• _DESCRIPTION OF THE TASK_
Take the entries that follow and return exactly the lines from the one holding "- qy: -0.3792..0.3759" through the one holding "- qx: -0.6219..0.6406", both included. Nothing else is needed.

[[ PROVIDED RECORDS, beginning ]]

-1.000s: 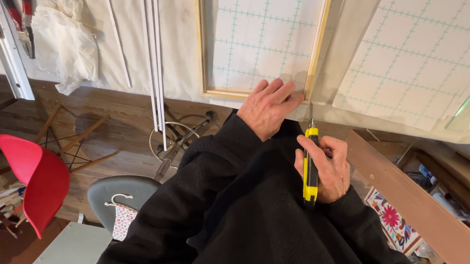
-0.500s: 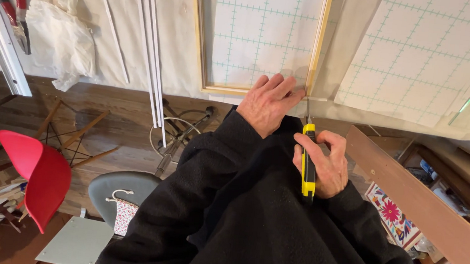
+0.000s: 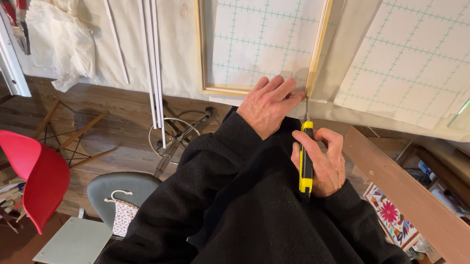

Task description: The person is measuring and cutting white plastic strips using a utility knife and a measuring tape on a workbench.

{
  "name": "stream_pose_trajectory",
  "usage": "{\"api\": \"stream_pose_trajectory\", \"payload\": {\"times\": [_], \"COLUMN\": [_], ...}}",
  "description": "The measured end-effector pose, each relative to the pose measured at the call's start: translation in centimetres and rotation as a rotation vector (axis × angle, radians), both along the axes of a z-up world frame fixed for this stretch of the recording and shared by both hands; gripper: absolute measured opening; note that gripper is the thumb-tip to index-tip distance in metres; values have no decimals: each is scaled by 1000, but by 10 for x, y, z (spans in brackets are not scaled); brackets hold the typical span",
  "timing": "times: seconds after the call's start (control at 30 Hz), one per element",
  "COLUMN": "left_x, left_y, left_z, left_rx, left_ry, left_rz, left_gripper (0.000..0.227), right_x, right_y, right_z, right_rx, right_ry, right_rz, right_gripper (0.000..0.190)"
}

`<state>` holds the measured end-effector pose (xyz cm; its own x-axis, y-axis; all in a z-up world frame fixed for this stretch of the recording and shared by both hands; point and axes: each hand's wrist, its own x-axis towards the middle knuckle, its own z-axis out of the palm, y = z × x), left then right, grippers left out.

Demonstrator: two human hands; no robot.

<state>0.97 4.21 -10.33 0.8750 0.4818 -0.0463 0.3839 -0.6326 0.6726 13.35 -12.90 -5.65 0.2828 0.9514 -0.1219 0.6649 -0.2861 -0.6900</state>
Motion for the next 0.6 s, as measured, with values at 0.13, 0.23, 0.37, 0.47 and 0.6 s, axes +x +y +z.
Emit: {"api": "stream_pose_trajectory", "payload": {"times": [0.13, 0.23, 0.37, 0.47, 0.6], "left_x": [-1, -1, 0, -2, -2], "left_y": [0, 0, 0, -1, -2], "left_z": [0, -3, -2, -4, -6], "left_rx": [-7, 4, -8, 16, -3], "left_ry": [-5, -18, -7, -17, -30], "left_rz": [4, 7, 1, 4, 10], "left_gripper": [40, 40, 41, 41, 38], "right_x": [-1, -2, -1, -3, -3], "right_y": [2, 3, 3, 0, -1], "right_z": [1, 0, 2, -1, -3], "right_rx": [14, 17, 14, 17, -13], "right_ry": [5, -16, 14, -1, 1], "right_rz": [0, 1, -15, -2, -14], "right_gripper": [42, 41, 41, 41, 41]}}
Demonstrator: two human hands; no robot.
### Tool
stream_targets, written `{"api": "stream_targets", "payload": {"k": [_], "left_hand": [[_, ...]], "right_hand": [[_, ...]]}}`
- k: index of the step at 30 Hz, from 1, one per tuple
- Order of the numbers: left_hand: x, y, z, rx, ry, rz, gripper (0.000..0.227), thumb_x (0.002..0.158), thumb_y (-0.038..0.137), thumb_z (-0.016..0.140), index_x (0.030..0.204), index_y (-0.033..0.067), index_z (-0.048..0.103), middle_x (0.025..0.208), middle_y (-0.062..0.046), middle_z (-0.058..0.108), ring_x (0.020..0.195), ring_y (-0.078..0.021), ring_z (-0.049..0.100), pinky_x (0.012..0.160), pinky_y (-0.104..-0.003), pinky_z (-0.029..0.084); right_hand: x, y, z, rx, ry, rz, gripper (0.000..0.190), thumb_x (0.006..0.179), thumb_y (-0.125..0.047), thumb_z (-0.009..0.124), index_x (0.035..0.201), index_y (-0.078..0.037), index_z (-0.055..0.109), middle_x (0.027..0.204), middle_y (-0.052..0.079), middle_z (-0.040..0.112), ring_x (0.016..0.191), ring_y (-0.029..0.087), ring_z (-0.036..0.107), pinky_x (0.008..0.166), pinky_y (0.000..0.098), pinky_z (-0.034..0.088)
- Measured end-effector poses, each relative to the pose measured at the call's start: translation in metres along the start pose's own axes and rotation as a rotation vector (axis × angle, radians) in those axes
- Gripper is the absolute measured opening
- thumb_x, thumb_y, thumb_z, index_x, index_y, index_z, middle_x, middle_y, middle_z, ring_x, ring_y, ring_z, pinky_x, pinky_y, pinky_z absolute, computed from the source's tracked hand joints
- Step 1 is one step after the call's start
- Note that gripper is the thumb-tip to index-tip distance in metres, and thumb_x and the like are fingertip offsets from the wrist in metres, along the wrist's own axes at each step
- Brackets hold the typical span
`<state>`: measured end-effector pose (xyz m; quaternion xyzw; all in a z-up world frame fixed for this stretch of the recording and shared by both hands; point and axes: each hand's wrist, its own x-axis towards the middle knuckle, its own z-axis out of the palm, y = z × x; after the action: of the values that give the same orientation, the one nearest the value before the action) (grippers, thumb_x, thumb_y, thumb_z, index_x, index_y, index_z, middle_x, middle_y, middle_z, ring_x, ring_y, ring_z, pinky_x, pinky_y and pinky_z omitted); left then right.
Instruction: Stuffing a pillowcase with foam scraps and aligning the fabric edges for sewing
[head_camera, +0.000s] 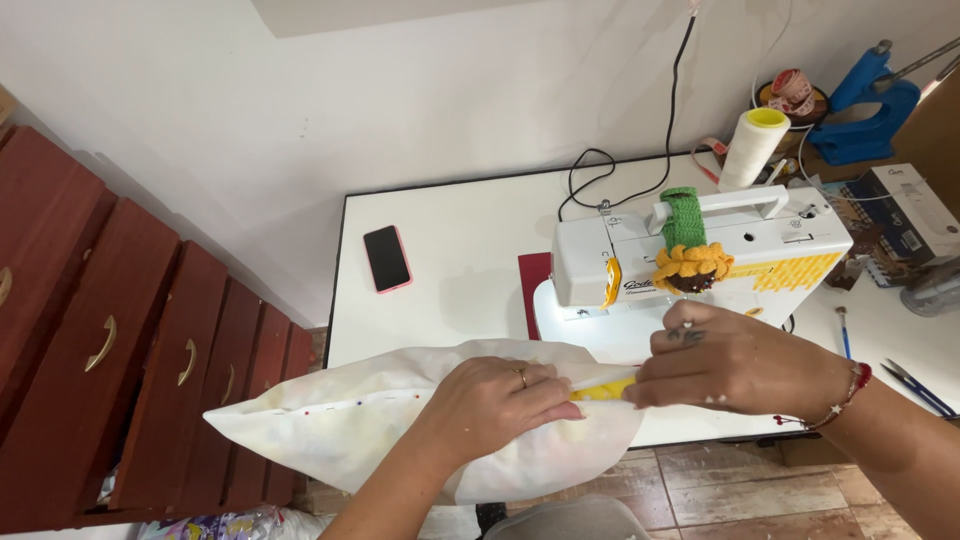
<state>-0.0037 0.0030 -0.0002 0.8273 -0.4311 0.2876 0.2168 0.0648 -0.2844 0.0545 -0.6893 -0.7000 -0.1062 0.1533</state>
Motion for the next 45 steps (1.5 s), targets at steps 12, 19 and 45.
{"api": "stream_targets", "payload": {"k": [12, 19, 45], "left_hand": [[-0.002, 0.001, 0.006, -0.043, 0.033, -0.050, 0.027, 0.098, 0.032, 0.078, 0.090, 0.0123, 0.061, 0.084, 0.003, 0.068, 0.051, -0.0191, 0.050, 0.048, -0.033, 0.045], [-0.001, -0.003, 0.002, -0.097, 0.009, -0.087, 0.025, 0.100, 0.032, 0.073, 0.089, 0.0117, 0.062, 0.082, 0.003, 0.068, 0.056, -0.0178, 0.056, 0.051, -0.032, 0.047], [-0.006, 0.005, 0.002, -0.074, 0.056, -0.020, 0.026, 0.099, 0.032, 0.076, 0.090, 0.0126, 0.062, 0.078, 0.004, 0.061, 0.053, -0.0166, 0.048, 0.048, -0.031, 0.044]], "right_hand": [[-0.002, 0.012, 0.009, -0.072, 0.128, 0.210, 0.028, 0.085, -0.048, 0.080, 0.078, -0.022, 0.070, 0.109, -0.003, 0.062, 0.101, 0.018, 0.064, 0.090, 0.0389, 0.036], [-0.011, 0.011, 0.019, 0.022, 0.181, 0.135, 0.014, 0.081, -0.041, 0.085, 0.089, -0.031, 0.081, 0.104, -0.010, 0.067, 0.103, 0.013, 0.065, 0.092, 0.0367, 0.037], [0.005, 0.001, 0.003, 0.260, 0.058, 0.133, 0.024, 0.096, -0.023, 0.069, 0.118, -0.014, 0.071, 0.083, -0.003, 0.071, 0.062, 0.018, 0.054, 0.068, 0.0319, 0.044]]}}
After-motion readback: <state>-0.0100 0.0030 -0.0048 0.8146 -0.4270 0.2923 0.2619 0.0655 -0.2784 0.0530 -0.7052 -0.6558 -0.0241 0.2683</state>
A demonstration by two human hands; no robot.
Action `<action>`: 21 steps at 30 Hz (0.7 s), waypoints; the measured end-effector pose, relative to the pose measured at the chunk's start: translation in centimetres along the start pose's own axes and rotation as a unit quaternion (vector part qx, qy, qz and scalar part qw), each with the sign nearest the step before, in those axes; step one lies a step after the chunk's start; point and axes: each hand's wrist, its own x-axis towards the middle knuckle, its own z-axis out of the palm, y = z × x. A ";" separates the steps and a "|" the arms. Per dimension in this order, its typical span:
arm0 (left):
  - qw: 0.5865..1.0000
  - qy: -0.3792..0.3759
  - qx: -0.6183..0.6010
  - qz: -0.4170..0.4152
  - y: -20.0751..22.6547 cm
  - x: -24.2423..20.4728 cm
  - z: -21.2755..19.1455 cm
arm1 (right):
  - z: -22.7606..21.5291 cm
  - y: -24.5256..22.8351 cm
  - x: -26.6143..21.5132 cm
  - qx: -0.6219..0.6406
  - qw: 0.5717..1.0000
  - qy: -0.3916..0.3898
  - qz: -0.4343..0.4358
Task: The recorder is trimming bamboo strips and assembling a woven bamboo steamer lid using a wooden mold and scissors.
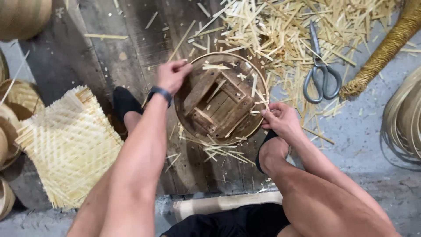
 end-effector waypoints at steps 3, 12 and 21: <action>0.971 -0.091 -0.048 -0.217 -1.1 -6.7 -4.2 | 0.1 0.1 -0.3 0.018 1.000 -0.010 0.005; 0.942 0.068 -0.180 -0.273 -6.5 -8.9 -0.6 | -0.3 -0.7 1.0 -0.013 0.997 0.049 -0.053; 0.856 0.067 -0.377 -0.348 -1.3 -19.7 8.5 | -2.5 -2.0 2.4 0.089 0.996 -0.017 0.016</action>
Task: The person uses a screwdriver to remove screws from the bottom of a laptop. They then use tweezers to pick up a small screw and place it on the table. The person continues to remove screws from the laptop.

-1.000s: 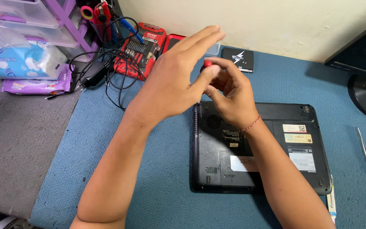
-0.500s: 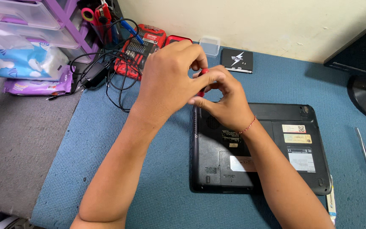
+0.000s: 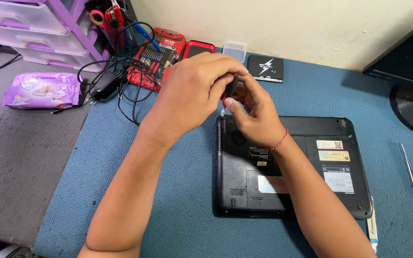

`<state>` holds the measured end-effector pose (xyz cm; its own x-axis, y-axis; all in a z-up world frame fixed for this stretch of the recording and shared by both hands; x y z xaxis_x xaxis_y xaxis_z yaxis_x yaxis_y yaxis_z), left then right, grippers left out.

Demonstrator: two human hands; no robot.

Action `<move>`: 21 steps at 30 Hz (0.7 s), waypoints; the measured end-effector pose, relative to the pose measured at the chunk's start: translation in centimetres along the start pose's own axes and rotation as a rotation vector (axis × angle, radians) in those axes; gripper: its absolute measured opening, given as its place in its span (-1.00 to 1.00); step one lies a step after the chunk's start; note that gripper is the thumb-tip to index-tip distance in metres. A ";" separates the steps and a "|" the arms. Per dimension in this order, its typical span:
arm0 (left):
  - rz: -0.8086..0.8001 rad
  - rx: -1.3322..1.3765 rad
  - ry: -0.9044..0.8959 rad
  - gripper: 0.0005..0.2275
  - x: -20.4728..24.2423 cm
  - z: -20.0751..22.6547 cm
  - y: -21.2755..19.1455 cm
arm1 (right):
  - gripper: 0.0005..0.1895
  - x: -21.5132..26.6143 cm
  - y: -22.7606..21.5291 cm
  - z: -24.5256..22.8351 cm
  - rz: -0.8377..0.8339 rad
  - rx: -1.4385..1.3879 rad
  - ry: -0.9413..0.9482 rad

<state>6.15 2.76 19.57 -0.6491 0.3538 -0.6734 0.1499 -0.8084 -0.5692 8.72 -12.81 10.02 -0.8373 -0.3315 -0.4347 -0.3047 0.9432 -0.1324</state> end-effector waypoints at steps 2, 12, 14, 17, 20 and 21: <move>0.040 -0.091 -0.049 -0.88 0.0 0.0 -0.2 | -0.36 0.1 0.3 -0.6 -0.014 0.044 -0.074; 0.285 -0.399 -0.130 -0.58 0.3 -0.4 1.0 | -0.75 -0.2 -0.4 -0.1 0.064 0.320 -0.185; 0.268 -0.435 -0.102 -0.56 0.2 -0.1 0.8 | -0.56 0.0 -0.4 0.5 0.064 0.131 -0.097; 0.086 -0.208 -0.184 -0.65 0.1 0.1 0.0 | -0.50 -0.1 -0.2 0.3 0.038 0.013 -0.017; 0.011 -0.081 -0.147 -0.75 0.1 -0.1 -0.8 | -0.54 0.3 -0.4 0.4 -0.053 -0.088 0.024; 0.010 -0.081 -0.147 -0.75 0.1 -0.1 -0.7 | -0.54 0.2 -0.3 0.2 -0.052 -0.089 0.024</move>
<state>6.08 3.44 19.86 -0.7484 0.2684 -0.6066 0.2127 -0.7691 -0.6027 8.70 -13.16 9.80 -0.8297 -0.3813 -0.4076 -0.3860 0.9195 -0.0744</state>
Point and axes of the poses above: each hand's wrist, its own x-axis away from the middle knuckle, its own y-axis out of the palm, z = x × y, the point moved 3 cm from there along -x, towards the middle knuckle, and after that the axes turned 6 degrees about z, right-handed, at the moved point
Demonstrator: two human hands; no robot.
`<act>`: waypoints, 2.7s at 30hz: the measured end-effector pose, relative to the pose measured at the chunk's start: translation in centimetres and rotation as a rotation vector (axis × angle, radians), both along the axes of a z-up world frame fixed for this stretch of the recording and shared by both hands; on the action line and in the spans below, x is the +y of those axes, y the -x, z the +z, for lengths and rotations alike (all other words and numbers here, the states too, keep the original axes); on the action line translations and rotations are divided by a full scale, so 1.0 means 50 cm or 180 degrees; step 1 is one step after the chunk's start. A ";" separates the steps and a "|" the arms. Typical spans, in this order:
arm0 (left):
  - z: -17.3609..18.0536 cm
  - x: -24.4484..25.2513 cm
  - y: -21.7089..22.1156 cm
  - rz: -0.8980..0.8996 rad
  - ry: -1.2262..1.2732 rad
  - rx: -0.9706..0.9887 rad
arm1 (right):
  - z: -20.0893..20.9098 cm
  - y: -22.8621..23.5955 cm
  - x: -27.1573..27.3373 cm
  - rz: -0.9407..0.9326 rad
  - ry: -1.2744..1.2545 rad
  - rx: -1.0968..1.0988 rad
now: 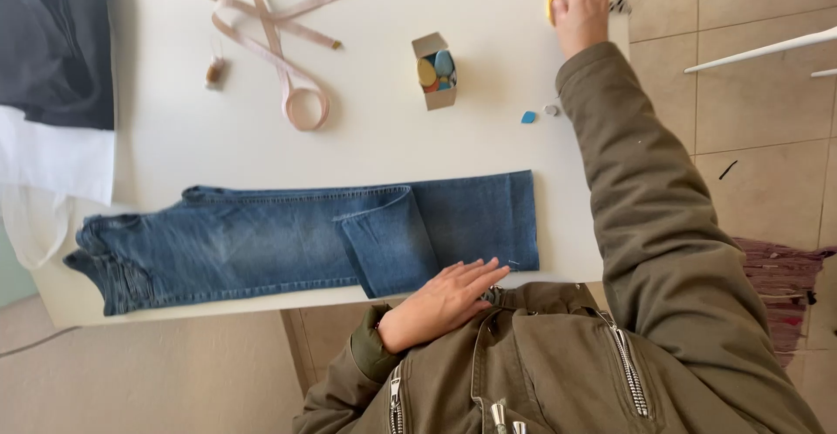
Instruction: Marking and cutting the bottom of a pair of denim jeans to shorten them.
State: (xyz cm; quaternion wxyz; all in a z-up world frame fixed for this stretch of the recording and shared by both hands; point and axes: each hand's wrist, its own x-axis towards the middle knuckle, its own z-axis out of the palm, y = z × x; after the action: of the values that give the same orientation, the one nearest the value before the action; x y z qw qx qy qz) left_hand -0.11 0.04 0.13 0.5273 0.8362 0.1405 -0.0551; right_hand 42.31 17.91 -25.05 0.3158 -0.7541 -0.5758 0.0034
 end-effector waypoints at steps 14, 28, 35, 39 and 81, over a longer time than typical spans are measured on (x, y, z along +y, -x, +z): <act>-0.092 -0.081 0.000 -0.0144 -0.0404 0.0177 | 0.093 0.129 -0.343 0.1785 0.1572 -0.0938; -0.289 -0.196 -0.079 -0.0243 -0.1974 0.0110 | 0.161 0.146 -0.354 0.1521 0.1119 -0.0221; -0.232 -0.225 -0.131 -0.0935 0.0628 -0.0450 | 0.110 0.233 -0.650 0.1574 0.0888 0.1044; -0.235 -0.250 -0.091 -0.0482 0.0544 -0.0818 | 0.166 0.349 -0.707 0.1804 0.0797 0.0853; -0.353 0.008 0.101 0.3093 0.1487 -0.0273 | 0.187 0.519 -0.629 0.0328 0.0433 0.2334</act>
State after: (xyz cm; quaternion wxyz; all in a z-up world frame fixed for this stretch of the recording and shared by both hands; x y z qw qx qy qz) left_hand -5.18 0.41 -17.50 0.6692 0.5368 0.4734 0.1995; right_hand 16.34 -13.54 -15.69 0.4496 -0.6921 -0.4601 0.3273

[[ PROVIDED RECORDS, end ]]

• _REPLY TO THE TASK_
  - qy: -0.3792..0.3759
  - qx: -0.6183..0.6010
  - qz: -0.4170..0.4152
  - y: -20.0751..22.6547 cm
  - x: -24.2423..20.4728 cm
  - z: -21.2755..19.1455 cm
arm1 (right):
  - z: -22.7606..21.5291 cm
  - y: -24.5256..22.8351 cm
  - x: -26.6143..21.5132 cm
  - qx: -0.6219..0.6406

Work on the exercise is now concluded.